Il contrasto giurisprudenziale
Dando per assodato che la cancellazione della società dal registro delle imprese determina la trasmissione ai soci dei rapporti obbligatori già facenti capo alla società, le SS.UU. evidenziano che, da un lato, un primo orientamento ritiene che il mancato inserimento dei crediti (mere pretese e crediti incerti o illiquidi) nel bilancio di liquidazione della società estinta determini una presunzione di rinuncia ad essi da parte della società. Di conseguenza, è impedita la trasmissione del credito ai soci ed è imposto a carico dell’ex socio che agisca a tutela del credito l’onere di provare l’intervenuta successione nel diritto.
Di contro, l’orientamento opposto – e condiviso dalle Sezioni Unite – esclude la presunzione di rinuncia al credito, in virtù del fatto che la regola è, appunto, la trasmissione dei crediti ai soci; con la conseguenza che una volontà abdicativa del credito da parte del socio vada provata da parte del debitore.
Le osservazioni delle Sezioni Unite
Nell’accogliere quest’ultima tesi, la Cassazione solleva alcune obiezioni alla presunzione di rinuncia del credito: seguire la prima tesi determinerebbe, infatti, delle difficoltà anche di carattere pratico-operativo. Tra di esse, la Corte evidenzia la difficoltà di iscrivere in bilancio le “mere pretese”. Altresì rileva che una presunzione di rinuncia, più o meno automatica, dei crediti della società potrebbe esporre a pregiudizio anche le legittime aspettative dei creditori sociali, “i quali, pur vedendo ridotto il valore patrimoniale complessivamente destinato alla soddisfazione dei loro crediti, in misura pari al valore della pretesa o del credito incerto o illiquido”, non avrebbero alcun mezzo di tutela a fronte della cancellazione della società.

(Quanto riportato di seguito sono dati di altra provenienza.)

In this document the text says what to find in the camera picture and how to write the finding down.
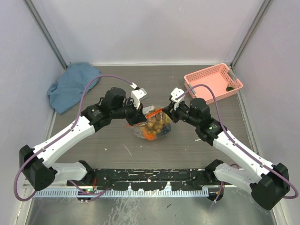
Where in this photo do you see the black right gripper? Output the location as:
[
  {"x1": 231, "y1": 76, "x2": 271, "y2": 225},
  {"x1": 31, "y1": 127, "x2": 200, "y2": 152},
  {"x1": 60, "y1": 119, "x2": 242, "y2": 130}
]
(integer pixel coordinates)
[{"x1": 164, "y1": 98, "x2": 200, "y2": 127}]

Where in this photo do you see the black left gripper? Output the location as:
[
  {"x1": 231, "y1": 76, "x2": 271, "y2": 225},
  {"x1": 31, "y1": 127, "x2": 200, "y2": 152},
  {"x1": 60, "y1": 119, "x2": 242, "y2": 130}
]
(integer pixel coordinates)
[{"x1": 111, "y1": 97, "x2": 146, "y2": 126}]

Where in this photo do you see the dark grape bunch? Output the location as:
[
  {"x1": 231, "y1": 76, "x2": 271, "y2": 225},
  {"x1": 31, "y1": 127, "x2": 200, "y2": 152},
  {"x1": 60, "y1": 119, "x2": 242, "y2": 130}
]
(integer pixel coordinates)
[{"x1": 157, "y1": 124, "x2": 171, "y2": 138}]

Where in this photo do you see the brown longan bunch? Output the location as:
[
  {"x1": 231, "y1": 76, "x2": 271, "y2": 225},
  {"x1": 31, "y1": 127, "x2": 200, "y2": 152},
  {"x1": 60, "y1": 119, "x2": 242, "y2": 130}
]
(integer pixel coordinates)
[{"x1": 145, "y1": 114, "x2": 167, "y2": 135}]

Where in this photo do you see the clear zip top bag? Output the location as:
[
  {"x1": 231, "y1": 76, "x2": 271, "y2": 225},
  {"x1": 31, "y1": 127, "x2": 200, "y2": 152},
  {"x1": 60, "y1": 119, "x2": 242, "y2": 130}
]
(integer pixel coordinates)
[{"x1": 126, "y1": 105, "x2": 171, "y2": 141}]

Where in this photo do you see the orange persimmon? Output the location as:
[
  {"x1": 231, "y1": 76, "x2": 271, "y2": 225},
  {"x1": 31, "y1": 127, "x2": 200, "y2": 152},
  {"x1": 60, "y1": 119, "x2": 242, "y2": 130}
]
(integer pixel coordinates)
[{"x1": 143, "y1": 130, "x2": 156, "y2": 141}]

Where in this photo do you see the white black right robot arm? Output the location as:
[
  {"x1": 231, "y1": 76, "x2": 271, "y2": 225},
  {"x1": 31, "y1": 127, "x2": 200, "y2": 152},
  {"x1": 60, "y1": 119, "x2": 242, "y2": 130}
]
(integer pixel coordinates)
[{"x1": 163, "y1": 98, "x2": 290, "y2": 210}]

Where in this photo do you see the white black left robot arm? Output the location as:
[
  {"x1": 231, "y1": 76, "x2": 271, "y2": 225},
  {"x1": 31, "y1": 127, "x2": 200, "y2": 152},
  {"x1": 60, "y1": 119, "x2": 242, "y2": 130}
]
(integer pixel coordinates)
[{"x1": 19, "y1": 87, "x2": 147, "y2": 191}]

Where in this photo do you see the pink perforated plastic basket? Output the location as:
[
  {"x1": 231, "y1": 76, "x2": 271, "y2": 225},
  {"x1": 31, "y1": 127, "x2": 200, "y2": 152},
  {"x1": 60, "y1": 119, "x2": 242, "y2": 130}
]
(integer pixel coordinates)
[{"x1": 184, "y1": 63, "x2": 243, "y2": 101}]

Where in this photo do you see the small green leaf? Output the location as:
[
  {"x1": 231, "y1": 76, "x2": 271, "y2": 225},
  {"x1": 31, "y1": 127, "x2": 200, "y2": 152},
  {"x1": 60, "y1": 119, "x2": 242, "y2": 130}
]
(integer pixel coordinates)
[{"x1": 226, "y1": 86, "x2": 234, "y2": 92}]

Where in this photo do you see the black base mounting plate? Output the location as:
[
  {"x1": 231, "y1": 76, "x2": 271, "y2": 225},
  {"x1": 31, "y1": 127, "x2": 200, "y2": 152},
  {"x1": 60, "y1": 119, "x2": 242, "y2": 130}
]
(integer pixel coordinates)
[{"x1": 75, "y1": 168, "x2": 221, "y2": 191}]

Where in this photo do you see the blue cloth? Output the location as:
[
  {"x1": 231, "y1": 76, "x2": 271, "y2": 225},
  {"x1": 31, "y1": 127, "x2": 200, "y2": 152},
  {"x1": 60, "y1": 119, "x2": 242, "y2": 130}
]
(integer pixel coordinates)
[{"x1": 47, "y1": 62, "x2": 100, "y2": 114}]

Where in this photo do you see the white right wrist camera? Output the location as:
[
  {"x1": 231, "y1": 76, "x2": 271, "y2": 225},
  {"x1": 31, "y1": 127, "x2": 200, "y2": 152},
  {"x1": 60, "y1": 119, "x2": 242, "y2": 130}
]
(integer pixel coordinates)
[{"x1": 170, "y1": 88, "x2": 185, "y2": 110}]

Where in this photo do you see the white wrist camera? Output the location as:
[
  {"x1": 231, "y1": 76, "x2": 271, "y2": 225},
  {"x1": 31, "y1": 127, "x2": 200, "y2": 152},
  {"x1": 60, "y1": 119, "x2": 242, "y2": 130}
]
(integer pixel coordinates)
[
  {"x1": 170, "y1": 88, "x2": 185, "y2": 110},
  {"x1": 130, "y1": 82, "x2": 147, "y2": 109}
]

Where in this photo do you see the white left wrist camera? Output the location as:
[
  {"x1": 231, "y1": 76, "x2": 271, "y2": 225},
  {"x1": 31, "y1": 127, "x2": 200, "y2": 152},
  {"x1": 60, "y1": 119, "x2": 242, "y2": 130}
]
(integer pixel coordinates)
[{"x1": 130, "y1": 82, "x2": 147, "y2": 109}]

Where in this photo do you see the white slotted cable duct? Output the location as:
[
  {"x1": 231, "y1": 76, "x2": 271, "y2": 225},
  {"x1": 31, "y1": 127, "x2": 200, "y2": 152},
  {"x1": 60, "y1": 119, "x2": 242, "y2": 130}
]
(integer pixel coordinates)
[{"x1": 34, "y1": 187, "x2": 209, "y2": 198}]

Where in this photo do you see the aluminium frame post right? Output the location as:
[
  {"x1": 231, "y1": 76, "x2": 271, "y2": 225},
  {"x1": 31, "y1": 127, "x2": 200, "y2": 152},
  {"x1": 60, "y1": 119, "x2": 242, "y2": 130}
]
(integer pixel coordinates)
[{"x1": 230, "y1": 0, "x2": 273, "y2": 69}]

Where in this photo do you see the aluminium frame post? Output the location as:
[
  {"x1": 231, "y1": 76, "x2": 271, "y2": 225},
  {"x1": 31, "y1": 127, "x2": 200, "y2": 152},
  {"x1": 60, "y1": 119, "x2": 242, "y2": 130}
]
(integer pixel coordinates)
[
  {"x1": 230, "y1": 0, "x2": 273, "y2": 69},
  {"x1": 23, "y1": 0, "x2": 68, "y2": 70}
]

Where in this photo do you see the aluminium frame post left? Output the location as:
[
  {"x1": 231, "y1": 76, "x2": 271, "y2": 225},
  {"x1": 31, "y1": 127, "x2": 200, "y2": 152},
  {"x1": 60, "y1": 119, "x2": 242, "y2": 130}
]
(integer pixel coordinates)
[{"x1": 23, "y1": 0, "x2": 68, "y2": 70}]

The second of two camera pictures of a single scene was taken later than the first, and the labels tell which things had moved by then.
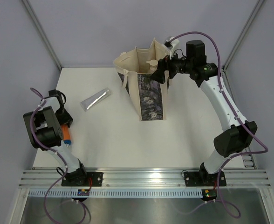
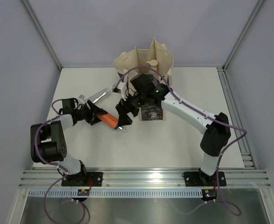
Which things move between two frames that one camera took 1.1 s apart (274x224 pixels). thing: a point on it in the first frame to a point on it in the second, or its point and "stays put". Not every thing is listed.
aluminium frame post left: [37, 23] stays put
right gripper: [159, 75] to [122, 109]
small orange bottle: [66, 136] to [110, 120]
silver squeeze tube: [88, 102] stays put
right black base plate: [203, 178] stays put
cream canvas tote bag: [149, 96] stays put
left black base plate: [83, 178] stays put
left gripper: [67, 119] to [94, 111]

Infine, evidenzia una difficoltà in termini nel ricondurre un comportamento meramente omissivo – come, appunto la mancata inclusione del credito nel bilancio di liquidazione – ai canoni civilistici della rinuncia al credito o remissione di debito (art. 1236 c.c.), che, al contrario, richiede un comportamento attivo. La remissione del debito richiede, infatti, che una manifestazione di volontà del creditore in tal senso sia portata a conoscenza del debitore, e, parimenti, che vi sia l’assenza di una dichiarazione da parte del debitore di non volerne profittare.
Il principio di diritto
Sulla scorta di tali considerazioni, le Sezioni Unite accolgono, quindi, il secondo orientamento e pronunciano il seguente principio di diritto: «L’estinzione della società, conseguente alla cancellazione dal registro delle imprese, non comporta anche l'estinzione dei crediti della stessa, i quali costituiscono oggetto di trasferimento in favore dei soci, salvo che il creditore abbia inequivocamente manifestato, anche attraverso un comportamento concludente, la volontà di rimettere il debito, comunicandola al debitore, e sempre che quest'ultimo non abbia dichiarato, in un congruo termine, di non volerne profittare: a tal fine, non risulta tuttavia sufficiente la mancata iscrizione del credito nel bilancio di liquidazione, la quale non giustifica di per sé la presunzione dell'avvenuta rinunzia allo stesso, incombendo al debitore con-venuto in giudizio dall'ex-socio, o nei confronti del quale quest'ultimo intenda proseguire un giudizio promosso dalla società, l’onere di allegare e provare la sussistenza dei presupposti necessari per l'estinzione del credito».